### PROVIDED RECORDS
---*---

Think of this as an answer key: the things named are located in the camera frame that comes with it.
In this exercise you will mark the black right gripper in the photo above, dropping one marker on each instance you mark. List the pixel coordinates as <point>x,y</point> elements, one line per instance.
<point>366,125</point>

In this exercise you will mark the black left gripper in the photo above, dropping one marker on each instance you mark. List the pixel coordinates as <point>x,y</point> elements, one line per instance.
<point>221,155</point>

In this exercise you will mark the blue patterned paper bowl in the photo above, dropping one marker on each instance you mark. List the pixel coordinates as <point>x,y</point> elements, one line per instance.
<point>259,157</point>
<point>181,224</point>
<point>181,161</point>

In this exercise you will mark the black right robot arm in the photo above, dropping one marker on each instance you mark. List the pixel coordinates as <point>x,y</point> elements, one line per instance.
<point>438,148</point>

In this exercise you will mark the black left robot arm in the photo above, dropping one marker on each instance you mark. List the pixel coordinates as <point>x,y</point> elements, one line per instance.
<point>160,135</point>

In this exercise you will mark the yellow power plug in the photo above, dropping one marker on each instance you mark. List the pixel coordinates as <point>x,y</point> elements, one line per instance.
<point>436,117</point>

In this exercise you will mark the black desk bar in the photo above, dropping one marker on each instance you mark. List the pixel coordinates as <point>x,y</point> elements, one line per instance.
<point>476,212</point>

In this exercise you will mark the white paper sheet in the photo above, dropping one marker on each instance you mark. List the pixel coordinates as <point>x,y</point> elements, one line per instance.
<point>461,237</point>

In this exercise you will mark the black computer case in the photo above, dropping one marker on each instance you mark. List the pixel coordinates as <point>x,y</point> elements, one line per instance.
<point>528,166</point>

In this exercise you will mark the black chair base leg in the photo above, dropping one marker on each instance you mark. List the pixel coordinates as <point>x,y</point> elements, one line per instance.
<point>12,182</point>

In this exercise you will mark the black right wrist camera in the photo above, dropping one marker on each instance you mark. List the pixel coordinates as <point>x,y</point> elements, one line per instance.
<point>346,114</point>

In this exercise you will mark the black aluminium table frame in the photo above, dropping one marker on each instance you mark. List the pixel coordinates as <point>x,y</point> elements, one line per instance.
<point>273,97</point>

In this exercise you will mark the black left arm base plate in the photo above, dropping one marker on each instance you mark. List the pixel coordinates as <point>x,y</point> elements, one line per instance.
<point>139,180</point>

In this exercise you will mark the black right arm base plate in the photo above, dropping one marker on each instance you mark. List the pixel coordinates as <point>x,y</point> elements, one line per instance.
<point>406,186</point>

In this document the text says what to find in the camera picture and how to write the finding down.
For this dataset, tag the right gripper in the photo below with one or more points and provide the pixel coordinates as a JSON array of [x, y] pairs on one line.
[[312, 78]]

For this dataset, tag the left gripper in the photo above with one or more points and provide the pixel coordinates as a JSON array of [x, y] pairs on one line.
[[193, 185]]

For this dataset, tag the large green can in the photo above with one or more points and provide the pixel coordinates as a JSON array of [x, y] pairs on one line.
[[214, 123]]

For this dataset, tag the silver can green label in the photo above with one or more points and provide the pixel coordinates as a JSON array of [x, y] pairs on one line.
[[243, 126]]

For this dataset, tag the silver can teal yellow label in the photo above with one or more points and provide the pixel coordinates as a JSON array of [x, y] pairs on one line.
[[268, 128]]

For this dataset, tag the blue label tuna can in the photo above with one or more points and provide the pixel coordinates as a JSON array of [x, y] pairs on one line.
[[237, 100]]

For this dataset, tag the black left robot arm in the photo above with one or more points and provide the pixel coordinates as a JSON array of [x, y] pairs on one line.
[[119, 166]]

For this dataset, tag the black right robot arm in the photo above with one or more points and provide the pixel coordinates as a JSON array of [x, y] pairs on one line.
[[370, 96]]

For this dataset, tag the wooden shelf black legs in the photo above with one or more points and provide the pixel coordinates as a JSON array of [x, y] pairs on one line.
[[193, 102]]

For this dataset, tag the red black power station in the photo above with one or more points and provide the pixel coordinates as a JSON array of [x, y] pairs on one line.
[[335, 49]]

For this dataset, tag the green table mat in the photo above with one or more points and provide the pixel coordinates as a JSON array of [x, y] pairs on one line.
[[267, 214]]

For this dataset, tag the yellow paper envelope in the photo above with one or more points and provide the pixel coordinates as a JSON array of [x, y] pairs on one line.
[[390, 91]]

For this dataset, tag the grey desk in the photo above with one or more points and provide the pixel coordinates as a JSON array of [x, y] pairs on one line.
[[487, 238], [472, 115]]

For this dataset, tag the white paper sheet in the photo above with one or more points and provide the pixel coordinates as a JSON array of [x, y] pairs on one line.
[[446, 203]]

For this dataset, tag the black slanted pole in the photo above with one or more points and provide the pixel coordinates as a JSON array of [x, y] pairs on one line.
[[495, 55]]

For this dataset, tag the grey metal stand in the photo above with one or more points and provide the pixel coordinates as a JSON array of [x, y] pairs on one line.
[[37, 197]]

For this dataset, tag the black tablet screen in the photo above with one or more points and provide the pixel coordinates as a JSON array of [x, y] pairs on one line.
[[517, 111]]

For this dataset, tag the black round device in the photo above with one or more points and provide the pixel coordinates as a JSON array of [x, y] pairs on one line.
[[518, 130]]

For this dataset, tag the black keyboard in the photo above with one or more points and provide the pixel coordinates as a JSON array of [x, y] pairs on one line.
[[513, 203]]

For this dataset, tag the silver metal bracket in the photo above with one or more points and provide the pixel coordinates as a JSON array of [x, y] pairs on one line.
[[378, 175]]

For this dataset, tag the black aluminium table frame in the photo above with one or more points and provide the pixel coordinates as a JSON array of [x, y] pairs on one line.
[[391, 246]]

---*---

### WHAT YOU SHOULD DO
Quote the data above verbatim from its first line to the line that includes "<point>181,224</point>", with both boundary lines retained.

### ANSWER SECTION
Think of this as an answer key: the things named are located in the camera frame that comes with it.
In this exercise you will mark the black right gripper in the photo above, dropping one marker on each instance you mark. List the pixel coordinates as <point>x,y</point> elements, one line per instance.
<point>366,125</point>

In this exercise you will mark the black left gripper in the photo above, dropping one marker on each instance you mark. List the pixel coordinates as <point>x,y</point> elements, one line per instance.
<point>221,155</point>

In this exercise you will mark the blue patterned paper bowl in the photo above, dropping one marker on each instance you mark. List the pixel coordinates as <point>x,y</point> elements, one line per instance.
<point>259,157</point>
<point>181,224</point>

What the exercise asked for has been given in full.